When a TCGA project is selected from the dropdown list,
(1) A box plot with miRNA expression and p value of wilcoxon rank-sum
test between tumor and normal samples, (2) an ROC curve, and (3) a KM
survival curve for the selected project will be displayed (Figure 3).
Figure 3. miRNA analysis in a selected TCGA project
4. miRNA-Target Correlation Analysis
Pearson correlation between a miRNA and its targets in tumor and normal
tissues of TCGA projects can be queried in CancerMIRNome.
The miRNA-target interactions are based on miRTarBase 2020 [4],
an experimentally validated miRNA-target interactions database.
The expression correlations between a miRNA and all of its targets in
a selected TCGA project are listed in an interactive data table.
Users can select an interested interaction between miRNA and mRNA target
in the data table to visualize a scatter plot showing their expression
pattern and correlation metrics.
An interactive heatmap is also available to visualize and
compare such miRNA-target correlations across all TCGA projects.
Figure 4. miRNA-target correlation analysis
5. Functional Enrichment Analysis of miRNA Targets
Functional enrichment analysis of the target genes for a miRNA
can be performed using clusterProfiler [7] in CancerMIRNome.
CancerMIRNome supports functional enrichment analysis with many
pathway/ontology knowledgebases including:
(1) KEGG: Kyoto Encyclopedia of Genes and Genomes
(2) REACTOME
(3) DO: Disease Ontology
(4) NCG: Network of Cancer Gene
(5) DisGeNET
(6) GO-BP: Gene Ontology (Biological Process)
(7) GO-CC: Gene Ontology (Cellular Component)
(8) GO-MF: Gene Ontology (Molecular Function)
(9) MSigDB-H: Molecular Signatures Database (Hallmark)
(10) MSigDB-C4: Molecular Signatures Database (CGN: Cancer Gene Neighborhoods)
(11) MSigDB-C4: Molecular Signatures Database (CM: Cancer Modules)
(12) MSigDB-C6: Molecular Signatures Database (C6: Oncogenic Signature Gene Sets)
A data table is produced to summarize the significantly enriched
pathways/ontologies in descending order based on their significance
levels, as well as the number and proportion of enriched genes and the
gene symbols in each pathway/ontology term. The top enriched pathways/ontologies
are visualized using both bar plot and bubble plot.

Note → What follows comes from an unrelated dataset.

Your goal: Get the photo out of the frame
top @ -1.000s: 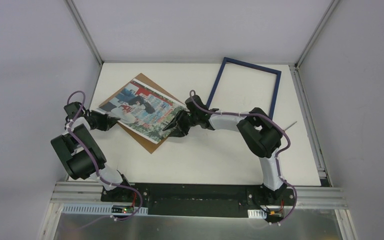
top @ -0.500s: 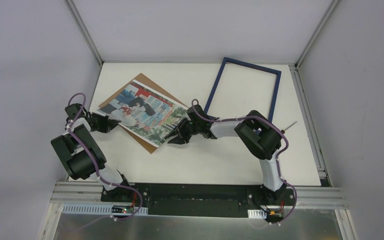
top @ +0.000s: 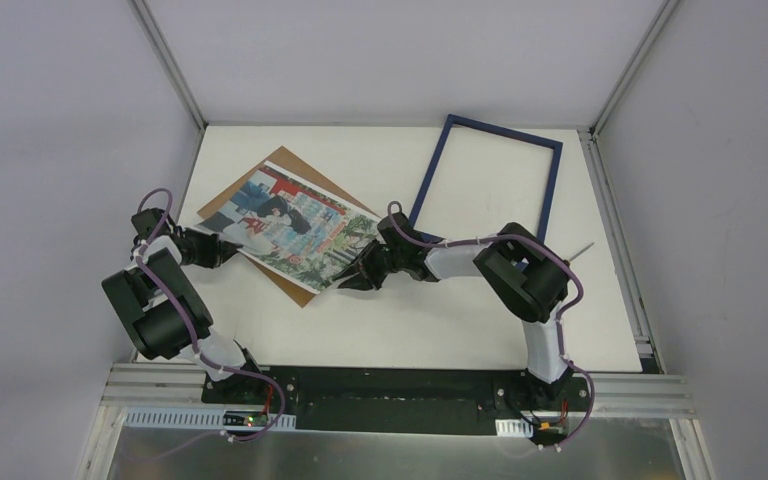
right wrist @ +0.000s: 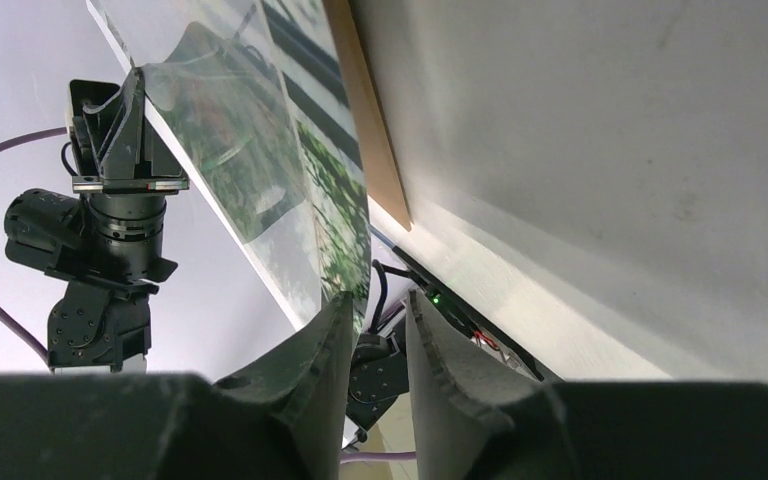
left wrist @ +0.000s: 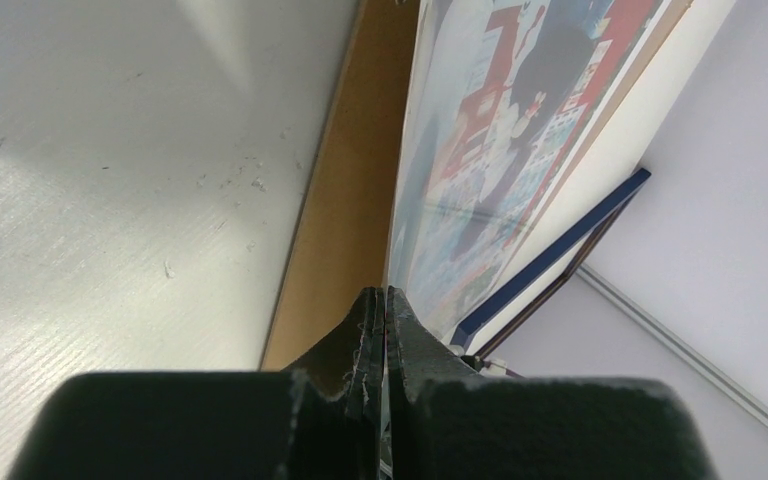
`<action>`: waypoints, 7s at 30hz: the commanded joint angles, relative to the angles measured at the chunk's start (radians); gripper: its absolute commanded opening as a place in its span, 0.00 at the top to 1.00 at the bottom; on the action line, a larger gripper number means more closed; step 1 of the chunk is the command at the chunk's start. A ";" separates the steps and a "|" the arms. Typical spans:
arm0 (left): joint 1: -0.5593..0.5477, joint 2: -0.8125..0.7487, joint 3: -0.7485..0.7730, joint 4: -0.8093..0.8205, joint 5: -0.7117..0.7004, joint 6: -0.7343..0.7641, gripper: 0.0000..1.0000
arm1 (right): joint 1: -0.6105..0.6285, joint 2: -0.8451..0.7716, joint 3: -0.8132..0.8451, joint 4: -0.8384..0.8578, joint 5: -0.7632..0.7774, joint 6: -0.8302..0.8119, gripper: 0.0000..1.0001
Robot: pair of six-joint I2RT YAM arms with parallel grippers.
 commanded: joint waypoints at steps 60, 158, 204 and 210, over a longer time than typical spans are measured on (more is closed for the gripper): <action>0.011 0.257 0.233 -0.209 -0.047 0.163 0.36 | 0.013 -0.267 0.233 -1.065 0.030 0.105 1.00; -0.365 -0.428 0.022 -0.641 -0.223 0.274 0.32 | -0.049 0.095 0.375 -0.285 0.361 -0.186 1.00; -0.739 -0.695 0.181 -0.293 -0.270 0.081 0.30 | 0.005 -1.306 -0.037 -1.392 1.099 -0.793 0.01; -0.739 -0.793 0.301 -0.292 -0.317 0.147 0.30 | 0.003 -1.425 0.157 -1.682 1.357 -0.737 0.01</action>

Figure 5. Functional enrichment analysis of miRNA targets
6. Circulating miRNA Expression Profiles of Cancer
Expression of the interested miRNA in whole blood, serum, plasma,
extracellular vesicles, or exosomes in both healthy and different cancer
types can be conveniently explored in CancerMIRNome on the basis of 40
circulating miRNome datasets. Users can select one or more datasets
for an analysis, through which violin plots are displayed for visualization
and comparison of circulating miRNA expression between samples or datasets.
Figure 6. Expression of circulating miRNAs in cancer
References
[1] Kozomara, A., Birgaoanu, M. and Griffiths-Jones, S. (2019) miRBase: from microRNA sequences to function. Nucleic acids research, 47, D155-D162.
[2] Li, J.-H., Liu, S., Zhou, H., Qu, L.-H. and Yang, J.-H. (2014) starBase v2. 0: decoding miRNA-ceRNA, miRNA-ncRNA and protein-RNA interaction networks from large-scale CLIP-Seq data. Nucleic acids research, 42, D92-D97.
[3] Chen, Y. and Wang, X. (2020) miRDB: an online database for prediction of functional microRNA targets. Nucleic acids research, 48, D127-D131.
[4] Huang, H.-Y., Lin, Y.-C.-D., Li, J., Huang, K.-Y., Shrestha, S., Hong, H.-C., Tang, Y., Chen, Y.-G., Jin, C.-N. and Yu, Y. (2020) miRTarBase 2020: updates to the experimentally validated microRNA-target interaction database. Nucleic acids research, 48, D148-D154.
[5] Agarwal, V., Bell, G.W., Nam, J.-W. and Bartel, D.P. (2015) Predicting effective microRNA target sites in mammalian mRNAs. elife, 4, e05005.
[6] Karagkouni, D., Paraskevopoulou, M.D., Chatzopoulos, S., Vlachos, I.S., Tastsoglou, S., Kanellos, I., Papadimitriou, D., Kavakiotis, I., Maniou, S. and Skoufos, G. (2018) DIANA-TarBase v8: a decade-long collection of experimentally supported miRNA-gene interactions. Nucleic acids research, 46, D239-D245.
[7] Yu, G., Wang, L.-G., Han, Y. and He, Q.-Y. (2012) clusterProfiler: an R package for comparing biological themes among gene clusters. Omics: a journal of integrative biology, 16, 284-287.